If the Internet bus visits your village only once a week or your grandma
doesn't let you use Internet more than 1 hour a day - Offliberty is for you.

Offliberty DOES NOT host and has NO RIGHTS to any content. You must agree with
our Terms of Service and other sites usage rules before you take them offline.
Sometimes browsing offline content requires permission from its author or
owner. Remember to be sure that you have it. We ARE NOT taking any
responsibility for Offliberty users activity._

------
thegeomaster
I've tried three different URLs and none of them seems to work.

What's the catch?

------
wallzz
I found this on their website , but still don't know how it works : Offliberty
lets you access any online content without a permanent Internet connection.
Today many websites offer nice content but most are difficult to browse
offline. If you have limited access to the Internet you can use Offliberty to
browse any content later - being offline.

If the Internet bus visits your village only once a week or your grandma
doesn't let you use Internet more than 1 hour a day - Offliberty is for you.
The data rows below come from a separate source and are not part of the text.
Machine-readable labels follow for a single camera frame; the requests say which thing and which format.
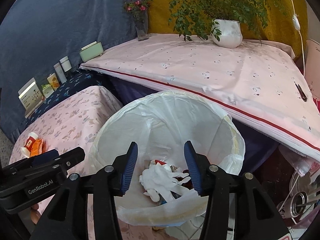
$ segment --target silver bolt
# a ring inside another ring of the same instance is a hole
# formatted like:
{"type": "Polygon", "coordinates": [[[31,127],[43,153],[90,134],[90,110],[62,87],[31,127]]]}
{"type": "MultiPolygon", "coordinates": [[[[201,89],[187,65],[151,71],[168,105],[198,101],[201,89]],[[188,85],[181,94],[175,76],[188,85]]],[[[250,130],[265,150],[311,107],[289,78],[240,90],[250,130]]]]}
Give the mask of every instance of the silver bolt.
{"type": "Polygon", "coordinates": [[[216,166],[216,165],[210,165],[210,167],[209,167],[209,170],[210,171],[213,171],[213,172],[215,172],[215,171],[218,171],[218,166],[216,166]]]}
{"type": "Polygon", "coordinates": [[[71,180],[76,180],[76,179],[78,179],[78,177],[79,177],[79,175],[78,175],[77,173],[72,173],[72,174],[70,175],[69,179],[71,179],[71,180]]]}
{"type": "Polygon", "coordinates": [[[245,175],[244,175],[247,179],[253,179],[253,175],[249,172],[247,172],[245,175]]]}
{"type": "Polygon", "coordinates": [[[114,168],[113,168],[111,165],[106,166],[106,167],[104,168],[104,171],[105,171],[105,172],[112,172],[113,170],[114,170],[114,168]]]}

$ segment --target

Offliberty DOES NOT host and has NO RIGHTS to any content. You must agree with
our Terms of Service and other sites usage rules before you take them offline.
Sometimes browsing offline content requires permission from its author or
owner. Remember to be sure that you have it. We ARE NOT taking any
responsibility for Offliberty users activity.

------
radubogdan
And simple interface waiting for improvement
[here]([https://github.com/radubogdan/node-
offliberty](https://github.com/radubogdan/node-offliberty))

------
p4bl0
The idea is to let you download content that is normally streamed. I've been
using this service for quite some time now. It will work with many websites
such as YouTube or Soundcloud.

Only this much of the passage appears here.